Thanks to a law lecturer who decided she had "the killer instinct", she landed a pupillage with Harry Elias Partnership after her graduation in 1990. She says she owes a lot to the firm's founder Harry Elias, one of the country's best-known trial lawyers.

"I learnt a lot of things from him. I was this shy little thing. If you put two forks and two spoons on the dining table in front of me, I wouldn't know what to do. He saw something in me and was prepared to teach me. Maybe because he himself came from a poor background."

Like a sponge, she soaked up everything she was taught, and rose through the ranks, eventually becoming a partner in the firm where she worked for 18 years. Mentor and protege worked on several high-profile cases together. They were, for instance, the counsel for an American couple who lost $10.7 million to errant Singaporean lawyer David Rasif, who famously absconded with $11.3 million of his clients' money in 2006.

On one occasion, when she was still a novice, she took a ride with Mr Elias in his Jaguar. He asked if she knew how to drive. She said no, and that she couldn't afford a car anyway since she had a big study loan and her mother's mortgage to pay off.

"He told me I would have one in a few years. I laughed because it seemed impossible. But he was right. In three years, I paid off my study loan. I passed my driving test, put down 10 per cent on a Hyundai Accent, took my first plane ride... the rest is history," says Ms Chia who now drives a BMW X1 and lives in a condominium in River Valley.

Now the head of litigation, dispute resolution and arbitration at David Lim & Partners, she has, in her 25-year-career, handled some landmark cases.

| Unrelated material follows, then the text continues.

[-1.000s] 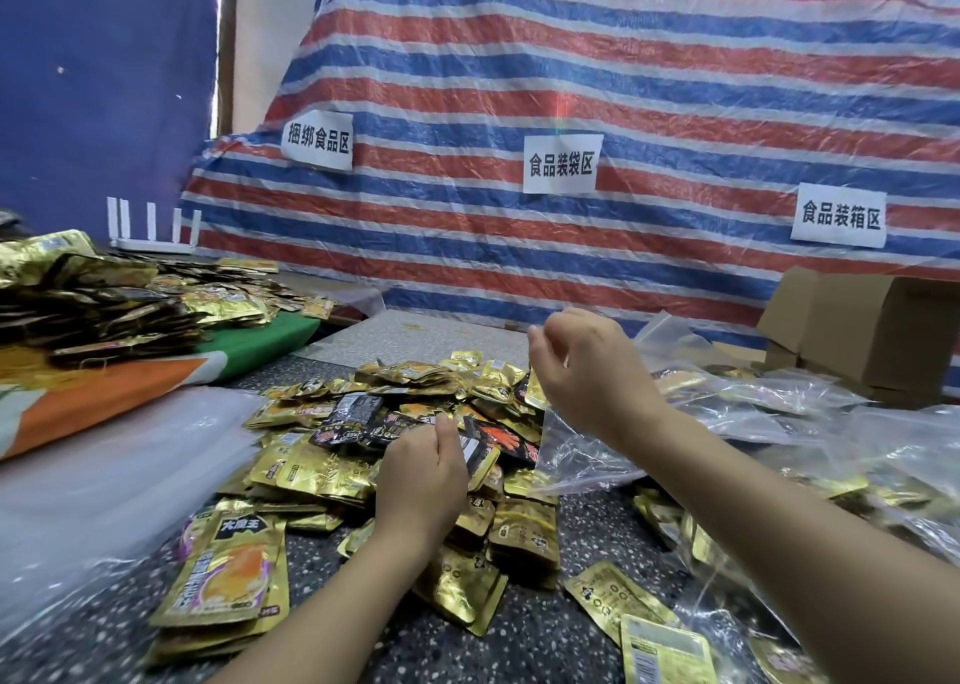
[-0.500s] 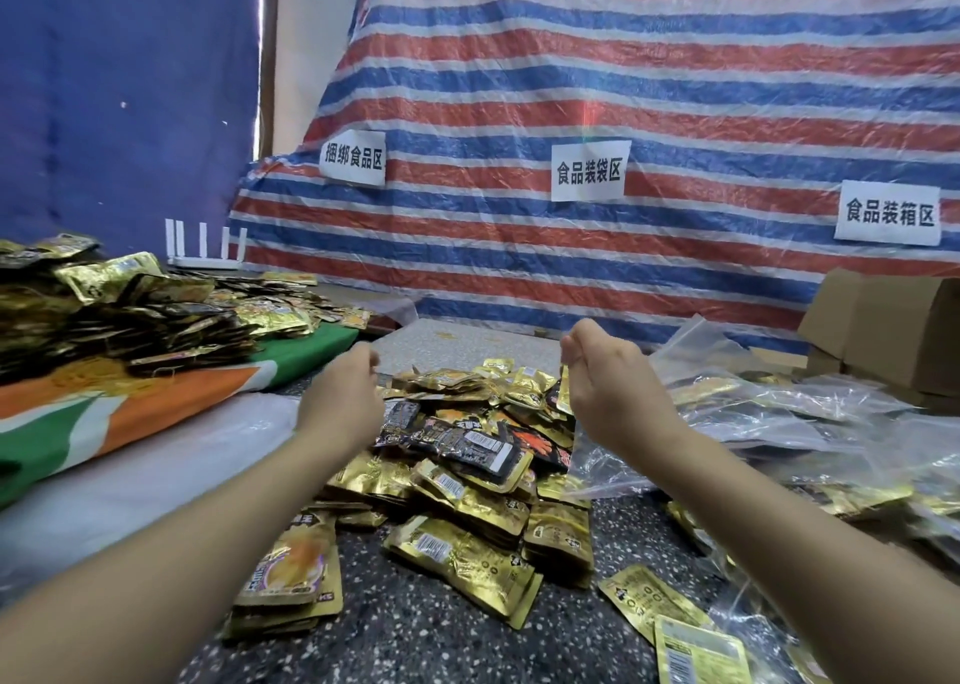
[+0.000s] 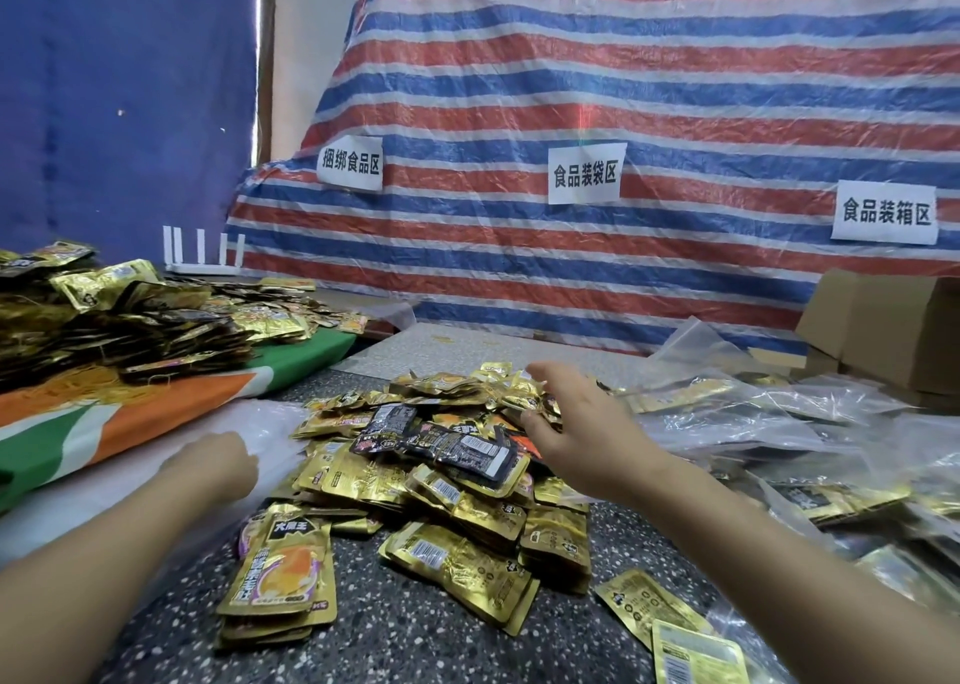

One of the most famous was the 2005 Chwee Kin Keong v Digilandmall case when six complainants sued an online IT company over an order of more than 1,600 laser printers which had been wrongly priced at $66 instead of $3,854. Ms Chia was among the lawyers representing Digiland. In a landmark ruling, the court held that the IT company did not breach any contract.

But the cases she is proudest of are not well known.

"Actually the ones that I remember and enjoyed doing are the ones where I helped people. Yes, we all should make some money and have a better life but if you see somebody like where I was, with nobody to help them and not knowing what to do, you should help. Sometimes I'm not able to charge nothing so I charge very little instead."

The legal eagle, who has authored two well-received books on defamation, once helped three women sued for defamation by the management corporation of their condominium because they had raised uncomfortable questions at the annual general meeting.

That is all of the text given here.